As vantagens de ter como aliado um radical à direita
Embora resistisse a aceitar o nome de Mello Araújo — por entender que ele poderia levar a pauta da segurança pública para a campanha, o que o prefeito pretende evitar –, a entrada do coronel na chapa traz alguns aspectos positivos para Nunes na campanha.
Um deles, claro, é garantir o apoio de Bolsonaro e do PL, partido que tem o maior tempo de TV, a maior fatia do fundo eleitoral e o maior número de deputados eleitos em São Paulo. De quebra, consolida o apoio de Tarcísio e do Republicanos a sua campanha.

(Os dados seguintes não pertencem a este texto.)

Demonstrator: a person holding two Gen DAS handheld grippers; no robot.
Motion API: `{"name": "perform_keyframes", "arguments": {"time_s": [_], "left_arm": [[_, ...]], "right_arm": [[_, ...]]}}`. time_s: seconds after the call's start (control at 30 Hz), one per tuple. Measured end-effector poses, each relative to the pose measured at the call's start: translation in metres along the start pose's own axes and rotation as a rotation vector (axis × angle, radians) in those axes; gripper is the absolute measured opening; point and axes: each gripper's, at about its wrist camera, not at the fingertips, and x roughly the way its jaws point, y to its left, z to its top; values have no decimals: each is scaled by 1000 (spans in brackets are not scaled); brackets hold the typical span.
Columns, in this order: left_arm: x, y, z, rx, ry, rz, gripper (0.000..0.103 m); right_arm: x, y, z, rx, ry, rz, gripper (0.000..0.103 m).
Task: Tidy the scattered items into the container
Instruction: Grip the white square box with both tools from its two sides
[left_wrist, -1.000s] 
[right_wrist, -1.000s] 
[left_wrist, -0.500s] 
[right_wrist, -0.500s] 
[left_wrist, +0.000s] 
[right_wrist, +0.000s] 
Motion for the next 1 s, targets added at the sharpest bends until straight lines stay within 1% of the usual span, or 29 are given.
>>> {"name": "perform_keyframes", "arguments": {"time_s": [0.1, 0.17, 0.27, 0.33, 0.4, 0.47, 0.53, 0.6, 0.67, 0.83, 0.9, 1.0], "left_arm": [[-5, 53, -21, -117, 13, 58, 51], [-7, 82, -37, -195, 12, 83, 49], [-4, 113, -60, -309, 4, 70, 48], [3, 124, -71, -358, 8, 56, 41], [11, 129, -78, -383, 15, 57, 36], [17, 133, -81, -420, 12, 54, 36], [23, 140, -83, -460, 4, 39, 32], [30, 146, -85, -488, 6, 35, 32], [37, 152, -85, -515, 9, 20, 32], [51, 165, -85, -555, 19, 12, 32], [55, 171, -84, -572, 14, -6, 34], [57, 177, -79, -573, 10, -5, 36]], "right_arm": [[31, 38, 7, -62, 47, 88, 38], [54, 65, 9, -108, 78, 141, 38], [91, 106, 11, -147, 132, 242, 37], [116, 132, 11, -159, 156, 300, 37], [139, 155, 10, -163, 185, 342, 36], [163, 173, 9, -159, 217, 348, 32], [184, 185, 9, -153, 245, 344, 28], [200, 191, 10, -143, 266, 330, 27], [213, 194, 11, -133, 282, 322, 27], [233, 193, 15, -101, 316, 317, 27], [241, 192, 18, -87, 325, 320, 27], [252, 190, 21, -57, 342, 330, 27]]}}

Coronel da reserva da Polícia Militar de São Paulo, Mello Araújo comandou a Rota, um batalhão de elite da PM paulista, entre os anos de 2017 e 2019 e tem o perfil do bolsonarista raiz. Sempre foi aliado do presidente, que o indicou para o cargo, e chegou a levá-lo para um evento em dezembro de 2020, que acabou reunindo uma multidão e virou um pequeno comício.
Nas redes sociais, fez posts atacando o ministro Alexandre de Moraes, do Supremo Tribunal Federal, e o então governador João Doria, desafeto do bolsonarismo. O coronel também coleciona declarações polêmicas, como críticas ao processo eleitoral e às vacinas, defesa de impeachment de ministros do STF e pregação contra o “comunismo”.

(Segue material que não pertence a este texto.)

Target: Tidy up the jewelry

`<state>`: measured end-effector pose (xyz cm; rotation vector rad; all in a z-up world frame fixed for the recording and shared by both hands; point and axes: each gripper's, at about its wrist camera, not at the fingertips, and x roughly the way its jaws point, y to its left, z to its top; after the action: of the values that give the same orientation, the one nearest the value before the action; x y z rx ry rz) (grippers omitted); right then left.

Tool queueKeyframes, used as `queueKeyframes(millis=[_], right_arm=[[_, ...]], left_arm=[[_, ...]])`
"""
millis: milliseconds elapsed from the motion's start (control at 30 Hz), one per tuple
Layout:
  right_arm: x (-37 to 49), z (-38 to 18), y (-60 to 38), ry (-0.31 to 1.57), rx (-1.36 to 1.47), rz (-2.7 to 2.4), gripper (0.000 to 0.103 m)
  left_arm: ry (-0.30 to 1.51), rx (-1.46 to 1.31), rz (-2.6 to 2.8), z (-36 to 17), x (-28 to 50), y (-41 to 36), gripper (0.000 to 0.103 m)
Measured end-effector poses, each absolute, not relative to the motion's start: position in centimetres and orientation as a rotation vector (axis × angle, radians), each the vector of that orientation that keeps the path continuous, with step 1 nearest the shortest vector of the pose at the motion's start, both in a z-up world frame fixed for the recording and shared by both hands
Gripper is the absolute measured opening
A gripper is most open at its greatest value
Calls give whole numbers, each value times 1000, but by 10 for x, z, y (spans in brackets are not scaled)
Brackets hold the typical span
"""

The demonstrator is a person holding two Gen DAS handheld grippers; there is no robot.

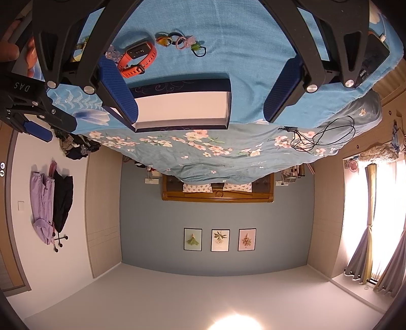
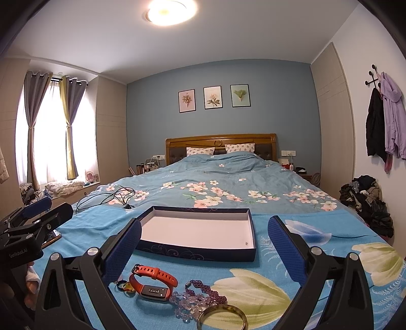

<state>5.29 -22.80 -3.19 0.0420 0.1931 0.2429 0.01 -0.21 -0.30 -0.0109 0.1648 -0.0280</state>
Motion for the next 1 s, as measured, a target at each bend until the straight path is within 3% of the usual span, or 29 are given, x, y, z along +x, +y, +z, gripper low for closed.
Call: queueKeyframes(millis=[1000], right_arm=[[53,-31,-227,193,41,244,96]], left_arm=[[170,-15,-37,-4,-4,-7,97]])
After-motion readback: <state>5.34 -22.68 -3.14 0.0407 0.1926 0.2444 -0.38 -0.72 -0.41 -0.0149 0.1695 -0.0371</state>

Esse perfil ajudaria Nunes a se aproximar do eleitorado mais à direita, como o bolsonarista raiz, e estancar uma eventual fuga desses eleitores para a candidatura do coach Pablo Marçal (PRTB), que entrou na disputa já empatando tecnicamente em terceiro lugar com Tabata Amaral (PSB) e Kim Kataguiri (União Brasil) — em ao menos um levantamento, Marçal atinge dez pontos percentuais.
Até então, a campanha na capital paulista indicava para uma disputa acirrada entre Nunes e o deputado federal Guilherme Boulos (PSOL). Os dois vêm registrando índices de intenção de votos semelhantes, ora com leve vantagem de um lado ou do outro, ora empatados tecnicamente.

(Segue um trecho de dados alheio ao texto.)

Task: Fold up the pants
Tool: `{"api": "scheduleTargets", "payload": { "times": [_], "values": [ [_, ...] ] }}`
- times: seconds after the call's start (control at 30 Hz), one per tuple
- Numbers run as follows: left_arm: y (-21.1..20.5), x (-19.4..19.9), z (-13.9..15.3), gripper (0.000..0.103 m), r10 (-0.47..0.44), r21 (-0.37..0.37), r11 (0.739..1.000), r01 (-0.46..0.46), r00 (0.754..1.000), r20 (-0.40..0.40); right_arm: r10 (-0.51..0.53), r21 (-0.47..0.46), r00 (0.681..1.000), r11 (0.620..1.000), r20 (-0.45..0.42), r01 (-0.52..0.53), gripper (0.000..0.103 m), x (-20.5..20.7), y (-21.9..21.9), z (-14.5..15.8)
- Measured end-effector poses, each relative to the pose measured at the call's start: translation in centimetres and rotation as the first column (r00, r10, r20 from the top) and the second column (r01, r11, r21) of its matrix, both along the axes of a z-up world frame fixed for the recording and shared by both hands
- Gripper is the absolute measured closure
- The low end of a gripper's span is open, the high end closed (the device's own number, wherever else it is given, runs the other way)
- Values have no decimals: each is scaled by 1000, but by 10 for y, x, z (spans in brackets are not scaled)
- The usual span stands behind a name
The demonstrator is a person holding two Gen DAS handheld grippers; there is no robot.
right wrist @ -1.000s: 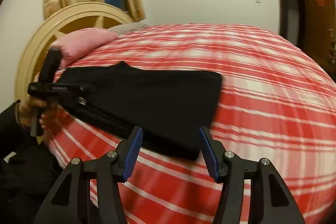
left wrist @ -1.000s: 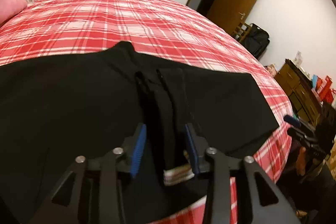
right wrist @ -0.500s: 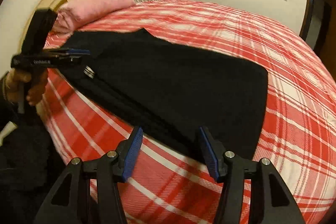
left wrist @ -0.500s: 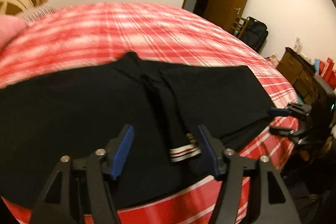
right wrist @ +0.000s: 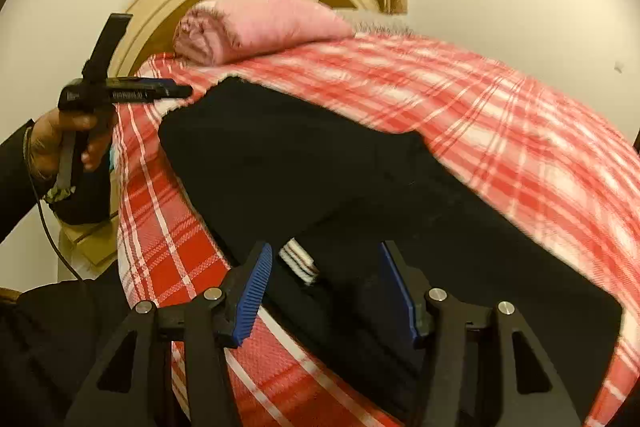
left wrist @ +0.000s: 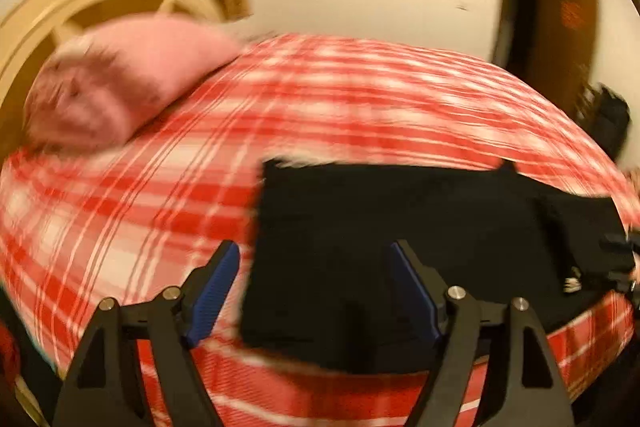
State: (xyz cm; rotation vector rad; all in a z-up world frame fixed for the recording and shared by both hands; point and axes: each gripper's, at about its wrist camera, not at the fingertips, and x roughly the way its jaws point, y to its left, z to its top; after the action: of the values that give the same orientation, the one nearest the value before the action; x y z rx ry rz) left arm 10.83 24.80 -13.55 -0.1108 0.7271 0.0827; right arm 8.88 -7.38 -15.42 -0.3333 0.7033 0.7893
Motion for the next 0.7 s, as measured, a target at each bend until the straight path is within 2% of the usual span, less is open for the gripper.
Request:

A eleição em São Paulo é considerada crucial tanto para Bolsonaro quanto para o presidente Luiz Inácio Lula da Silva, que polarizam o cenário político nacional. PL e PT, entretanto, não têm nomes fortes para esta disputa. Ambos apostam em nome de apadrinhados políticos para vencer na cidade mais importante do país e garantir maior sustentação política para a eleição de 2026.
O presidente e seu antecessor, no entanto, têm abordagens divergentes em relação a seus indicados. Enquanto Lula já declarou apoio explícito a Boulos, Bolsonaro e Nunes mantinham uma relação protocolar, sem declarações explícitas de apoio de ambos os lados. Nunes tinha receio de que uma ligação mais explícita com Bolsonaro poderia afastá-lo do eleitor avesso ao radicalismo. Pesquisas de intenção de votos apontavam que mais da metade dos eleitores paulistanos rejeita o nome apoiado por Bolsonaro.
A entrada de Marçal, no entanto, embolou o jogo. Pelo seu perfil, o coach tem potencial de atrair o eleitor mais radicalizado à direita. Além disso, Marçal vinha alardeando que teria o apoio de Bolsonaro — e até se encontrou nos últimos dias com o ex-presidente e com parlamentares do PL. Nesta sexta-feira, Bolsonaro disse em público que o seu candidato será Nunes.
Polêmicas do coronel
Mello Araújo traz algumas vantagens para Nunes, mas também pode trazer alguns problemas. Durante o período em que esteve à frente da Rota, ele ganhou notoriedade por declarar que a corporação “trabalha mais com repressão” e por defender “abordagens diferentes” da polícia com moradores da periferia e de bairros nobres.N
Na Ceagesp, seus aliados dizem que ele promoveu uma “limpa” na companhia, combatendo a corrupção. Após dois anos à frente da empresa, no entanto, o ex-coronel tornou-se alvo de uma investigação do Ministério Público do Trabalho (MPT) por denúncias de assédio e coerção contra funcionários sindicalistas — relatos indicam uma frequente circulação de policiais armados nos entrepostos e até ameaças de morte.